Crypto Market Structure Bills Progress Amid Stablecoin Reward Debate

What to Know:
  • Key legislative window opens for U.S. crypto market structure bill.
  • Stablecoin rewards face strong opposition from U.S. banks.
  • Impacts $360B+ bank revenue from reserves and fees.

Bernstein emphasizes the urgency for U.S. crypto market structure legislation as stablecoin reward concerns persist, amidst a Senate meeting on December 17, 2025, held by Tim Scott.

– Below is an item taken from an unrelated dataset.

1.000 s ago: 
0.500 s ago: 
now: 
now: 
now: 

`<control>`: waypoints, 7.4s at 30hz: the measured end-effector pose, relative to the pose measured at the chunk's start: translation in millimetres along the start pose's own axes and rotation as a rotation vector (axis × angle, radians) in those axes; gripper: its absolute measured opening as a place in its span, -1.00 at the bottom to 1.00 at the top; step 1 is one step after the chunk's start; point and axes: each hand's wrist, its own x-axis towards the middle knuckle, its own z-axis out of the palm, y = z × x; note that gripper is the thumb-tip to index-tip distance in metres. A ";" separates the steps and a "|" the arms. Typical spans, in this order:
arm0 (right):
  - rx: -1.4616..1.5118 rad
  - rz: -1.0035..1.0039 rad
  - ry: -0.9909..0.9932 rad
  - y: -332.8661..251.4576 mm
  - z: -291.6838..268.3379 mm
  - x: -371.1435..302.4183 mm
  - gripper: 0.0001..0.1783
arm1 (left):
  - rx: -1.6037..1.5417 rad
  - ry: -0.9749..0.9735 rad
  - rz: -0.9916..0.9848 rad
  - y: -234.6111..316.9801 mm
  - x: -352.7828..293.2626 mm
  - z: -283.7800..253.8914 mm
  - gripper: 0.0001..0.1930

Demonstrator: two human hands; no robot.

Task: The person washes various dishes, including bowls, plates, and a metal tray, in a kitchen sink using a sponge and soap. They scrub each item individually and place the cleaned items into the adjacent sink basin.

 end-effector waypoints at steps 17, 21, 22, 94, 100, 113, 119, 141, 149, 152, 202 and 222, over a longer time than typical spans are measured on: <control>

The legislative outcome could reshape the $307.6 billion stablecoin market, impacting fees and interests in banking sectors safeguarding substantial revenues.

Legislative Window Open for Crypto Market Reforms

Bernstein highlights an immediate legislative opportunity for U.S. crypto market bills, amid ongoing debates over stablecoin rewards prohibited by the GENIUS Act. This legislative moment could reshape U.S. crypto markets, but stablecoin reward restrictions face significant pushback from banking institutions.

Legislative Window Open for Crypto Market Reforms

Bernstein pointed out that the legislative window for crypto market structure bills is open, focusing on H.R.3633 amid debates on stablecoin rewards. The GENIUS Act, effective July 2025, prohibits these rewards.

Senate Banking Committee Chair Tim Scott convened a meeting signaling the priority of these bills. Coinbase’s Faryar Shirzad highlighted banks’ significant revenues potentially at risk due to reward restrictions.

Banks Defend $360B Revenue Amid Crypto Legislation

The prohibition of stablecoin rewards could significantly affect both the crypto and banking sectors, with banks lobbying against indirect yield provisions. These moves aim to safeguard over $360 billion in annual bank revenues.

Stablecoin issuers face pressure as banks push to maintain deposit spreads, arguing that rewards undermine their traditional financial models. This lobbying reflects a deep-rooted concern about potential financial shifts. Faryar Shirzad, Chief Policy Officer, Coinbase, stated, “Stablecoin rewards remain under debate.”

GENIUS Act’s Precedent on Stablecoin Interest Bans

The GENIUS Act sets a precedent by banning stablecoin issuers from paying interest, reflecting similar historical tensions over financial innovations. Past regulatory shifts have often led to fierce debates.

Data suggest that if permitted, stablecoin rewards could escalate to $15-25 billion annually, posing a significant challenge to traditional banking structures. Experts believe legislative outcomes could redefine crypto landscapes.

Disclaimer: The information on this website is for informational purposes only and does not constitute financial or investment advice. Cryptocurrency markets are volatile, and investing involves risk. Always do your own research and consult a financial advisor.